* **Task objective**:
Please retype the data in full, exactly as given.

* **Raw data**:
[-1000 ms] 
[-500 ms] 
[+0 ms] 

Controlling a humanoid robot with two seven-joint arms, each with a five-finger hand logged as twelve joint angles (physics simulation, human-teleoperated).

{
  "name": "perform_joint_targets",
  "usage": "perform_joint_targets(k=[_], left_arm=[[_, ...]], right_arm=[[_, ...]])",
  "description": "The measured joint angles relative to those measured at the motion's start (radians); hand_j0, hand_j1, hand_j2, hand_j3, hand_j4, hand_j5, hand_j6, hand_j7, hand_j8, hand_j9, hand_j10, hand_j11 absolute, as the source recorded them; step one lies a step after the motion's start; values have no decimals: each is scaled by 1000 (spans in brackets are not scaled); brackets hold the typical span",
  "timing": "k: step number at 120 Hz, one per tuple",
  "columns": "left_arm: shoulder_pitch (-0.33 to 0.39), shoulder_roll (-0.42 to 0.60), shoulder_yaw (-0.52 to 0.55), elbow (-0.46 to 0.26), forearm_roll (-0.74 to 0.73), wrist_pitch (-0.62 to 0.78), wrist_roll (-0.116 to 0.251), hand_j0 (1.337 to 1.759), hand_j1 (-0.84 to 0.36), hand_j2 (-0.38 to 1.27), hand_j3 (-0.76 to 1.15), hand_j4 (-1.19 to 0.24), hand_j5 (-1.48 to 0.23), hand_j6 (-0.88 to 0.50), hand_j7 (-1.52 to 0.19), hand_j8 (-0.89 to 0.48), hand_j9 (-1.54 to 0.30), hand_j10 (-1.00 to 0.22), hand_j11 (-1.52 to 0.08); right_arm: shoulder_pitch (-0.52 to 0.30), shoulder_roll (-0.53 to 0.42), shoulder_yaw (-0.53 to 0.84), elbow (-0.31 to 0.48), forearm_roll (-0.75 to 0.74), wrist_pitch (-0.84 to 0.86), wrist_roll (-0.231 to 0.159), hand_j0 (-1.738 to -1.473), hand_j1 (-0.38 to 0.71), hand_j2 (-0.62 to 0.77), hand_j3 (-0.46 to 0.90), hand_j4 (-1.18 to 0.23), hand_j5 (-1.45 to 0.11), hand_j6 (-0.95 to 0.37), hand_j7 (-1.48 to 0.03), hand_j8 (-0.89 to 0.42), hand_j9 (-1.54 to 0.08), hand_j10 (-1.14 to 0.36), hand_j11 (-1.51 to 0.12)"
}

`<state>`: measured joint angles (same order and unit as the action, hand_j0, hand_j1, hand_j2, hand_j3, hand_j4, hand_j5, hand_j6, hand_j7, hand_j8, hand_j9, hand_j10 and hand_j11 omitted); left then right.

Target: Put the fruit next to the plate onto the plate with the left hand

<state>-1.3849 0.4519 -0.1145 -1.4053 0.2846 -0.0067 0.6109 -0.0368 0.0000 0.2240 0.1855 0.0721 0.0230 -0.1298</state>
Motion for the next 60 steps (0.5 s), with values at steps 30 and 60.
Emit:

* **Response to the task**:
[-1000 ms] 
[-500 ms] 
[+0 ms] 

Controlling a humanoid robot with two seven-joint arms, each with a five-finger hand logged as twelve joint angles (physics simulation, human-teleoperated).

{
  "name": "perform_joint_targets",
  "usage": "perform_joint_targets(k=[_], left_arm=[[_, ...]], right_arm=[[_, ...]])",
  "description": "The measured joint angles relative to those measured at the motion's start (radians); hand_j0, hand_j1, hand_j2, hand_j3, hand_j4, hand_j5, hand_j6, hand_j7, hand_j8, hand_j9, hand_j10, hand_j11 absolute, as the source recorded them; step one lies a step after the motion's start; values have no decimals: each is scaled by 1000 (spans in brackets are not scaled); brackets hold the typical span",
  "timing": "k: step number at 120 Hz, one per tuple",
  "columns": "left_arm: shoulder_pitch (-0.33 to 0.39), shoulder_roll (-0.42 to 0.60), shoulder_yaw (-0.52 to 0.55), elbow (-0.46 to 0.26), forearm_roll (-0.74 to 0.73), wrist_pitch (-0.62 to 0.78), wrist_roll (-0.116 to 0.251), hand_j0 (1.337 to 1.759), hand_j1 (-0.84 to 0.36), hand_j2 (-0.38 to 1.27), hand_j3 (-0.76 to 1.15), hand_j4 (-1.19 to 0.24), hand_j5 (-1.48 to 0.23), hand_j6 (-0.88 to 0.50), hand_j7 (-1.52 to 0.19), hand_j8 (-0.89 to 0.48), hand_j9 (-1.54 to 0.30), hand_j10 (-1.00 to 0.22), hand_j11 (-1.52 to 0.08); right_arm: shoulder_pitch (-0.52 to 0.30), shoulder_roll (-0.53 to 0.42), shoulder_yaw (-0.53 to 0.84), elbow (-0.31 to 0.48), forearm_roll (-0.75 to 0.74), wrist_pitch (-0.84 to 0.86), wrist_roll (-0.231 to 0.159), hand_j0 (-1.738 to -1.473), hand_j1 (-0.38 to 0.71), hand_j2 (-0.62 to 0.77), hand_j3 (-0.46 to 0.90), hand_j4 (-1.18 to 0.23), hand_j5 (-1.45 to 0.11), hand_j6 (-0.95 to 0.37), hand_j7 (-1.48 to 0.03), hand_j8 (-0.89 to 0.42), hand_j9 (-1.54 to 0.08), hand_j10 (-1.14 to 0.36), hand_j11 (-1.51 to 0.12)"
}

`<state>`: measured joint angles (same order and unit as the action, hand_j0, hand_j1, hand_j2, hand_j3, hand_j4, hand_j5, hand_j6, hand_j7, hand_j8, hand_j9, hand_j10 and hand_j11 omitted); left then right.

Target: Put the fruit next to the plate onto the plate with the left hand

<state>-1.3849 0.4519 -0.1145 -1.4053 0.2846 -0.0067 0.6109 -0.0368 0.0000 0.2240 0.1855 0.0721 0.0230 -0.1298</state>
Motion for the next 60 steps (0.5 s), with values at steps 30 and 60.
Emit:

This answer is complete as written.